Le concert prit fin avec la pièce musicale « Madan Sara » du jeune compositeur John Karly Fils Ménard. Combinant des tonalités majeure et mineure, la composition a mis en lumière l’âme de la paysannerie haïtienne à travers une perspective nouvelle. Par le truchement d’une enquête ethno-musicale, le compositeur a construit une mélodie restituant le quotidien des « Madan Sara » dans les centres urbains du pays. Comme dans le cas des morceaux précédents, le Quatuor Crossing Borders Music a su donner une densité nouvelle aux émotions que génèrent chez l’auditoire les rythmes complexes et imprévisibles de la mélodie de J.K.F. Ménard. Aussi, l’évocation de nombreuses mélodies de contes folkloriques haïtiens a créé une atmosphère fusionnelle entre l’auditoire et les talentueux musiciens du « Quatuor Crossing Borders Music. 

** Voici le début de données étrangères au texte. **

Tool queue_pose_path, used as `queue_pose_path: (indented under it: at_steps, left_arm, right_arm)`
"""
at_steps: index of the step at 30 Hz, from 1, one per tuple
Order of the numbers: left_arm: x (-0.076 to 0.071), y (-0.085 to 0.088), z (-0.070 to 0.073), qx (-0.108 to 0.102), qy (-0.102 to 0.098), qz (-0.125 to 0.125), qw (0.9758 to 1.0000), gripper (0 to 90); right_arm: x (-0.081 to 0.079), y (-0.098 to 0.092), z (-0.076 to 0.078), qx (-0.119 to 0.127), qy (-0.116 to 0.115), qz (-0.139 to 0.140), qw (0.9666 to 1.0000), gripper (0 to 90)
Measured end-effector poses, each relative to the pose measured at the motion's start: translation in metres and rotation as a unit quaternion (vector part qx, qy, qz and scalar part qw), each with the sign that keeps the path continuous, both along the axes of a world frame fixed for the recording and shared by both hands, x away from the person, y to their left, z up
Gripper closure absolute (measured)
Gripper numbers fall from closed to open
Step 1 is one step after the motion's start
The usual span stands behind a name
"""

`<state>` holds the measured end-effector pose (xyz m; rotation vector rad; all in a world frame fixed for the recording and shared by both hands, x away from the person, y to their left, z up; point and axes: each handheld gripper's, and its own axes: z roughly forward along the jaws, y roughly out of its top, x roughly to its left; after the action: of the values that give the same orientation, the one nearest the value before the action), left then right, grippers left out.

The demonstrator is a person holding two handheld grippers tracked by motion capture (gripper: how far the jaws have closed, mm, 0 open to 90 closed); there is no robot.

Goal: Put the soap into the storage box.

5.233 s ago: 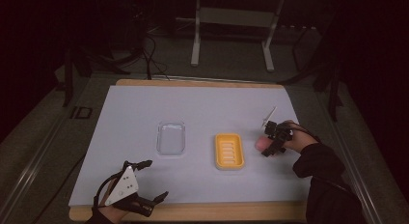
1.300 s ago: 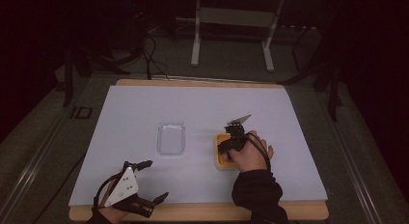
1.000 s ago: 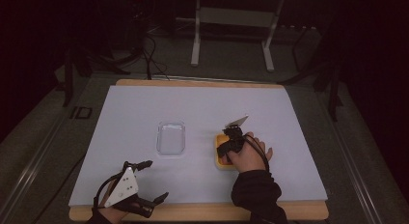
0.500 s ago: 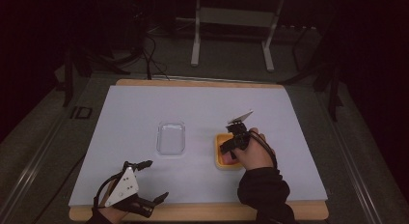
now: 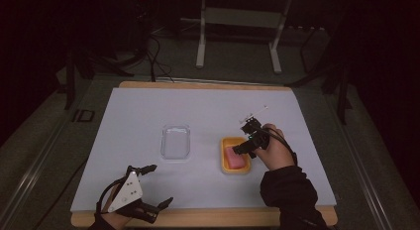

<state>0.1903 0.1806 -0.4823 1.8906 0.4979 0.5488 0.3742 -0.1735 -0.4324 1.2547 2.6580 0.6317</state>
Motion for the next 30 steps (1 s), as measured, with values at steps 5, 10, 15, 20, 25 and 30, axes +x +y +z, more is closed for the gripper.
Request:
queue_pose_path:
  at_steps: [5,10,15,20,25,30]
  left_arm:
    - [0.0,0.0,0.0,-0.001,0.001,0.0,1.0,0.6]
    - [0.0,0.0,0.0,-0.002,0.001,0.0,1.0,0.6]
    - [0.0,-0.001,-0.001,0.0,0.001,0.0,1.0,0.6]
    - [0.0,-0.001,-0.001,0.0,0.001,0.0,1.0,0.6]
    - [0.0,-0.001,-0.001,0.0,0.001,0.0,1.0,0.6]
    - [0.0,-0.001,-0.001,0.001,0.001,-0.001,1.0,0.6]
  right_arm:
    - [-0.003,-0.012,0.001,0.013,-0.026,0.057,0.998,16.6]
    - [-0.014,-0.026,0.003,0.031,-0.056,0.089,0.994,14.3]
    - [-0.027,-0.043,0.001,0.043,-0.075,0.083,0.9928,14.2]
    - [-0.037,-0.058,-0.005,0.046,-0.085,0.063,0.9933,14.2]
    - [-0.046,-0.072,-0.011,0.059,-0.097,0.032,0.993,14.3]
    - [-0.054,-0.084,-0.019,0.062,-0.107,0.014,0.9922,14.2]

Par ailleurs, la composition du public a été un autre aspect du succès de ce concert. En effet, la présence de plusieurs dizaines de jeunes de 5 à 17 ans faisait office de contribution de la SRDMH aux aspirations pédagogiques de l’éveil musical et à la formation du public de l’avenir. Après la prestation du quatuor, les jeunes ont été invités à monter sur scène pour offrir des fleurs aux musiciens. Avec enthousiasme, ils ont posé des questions sur les propriétés du jeu de l’archet.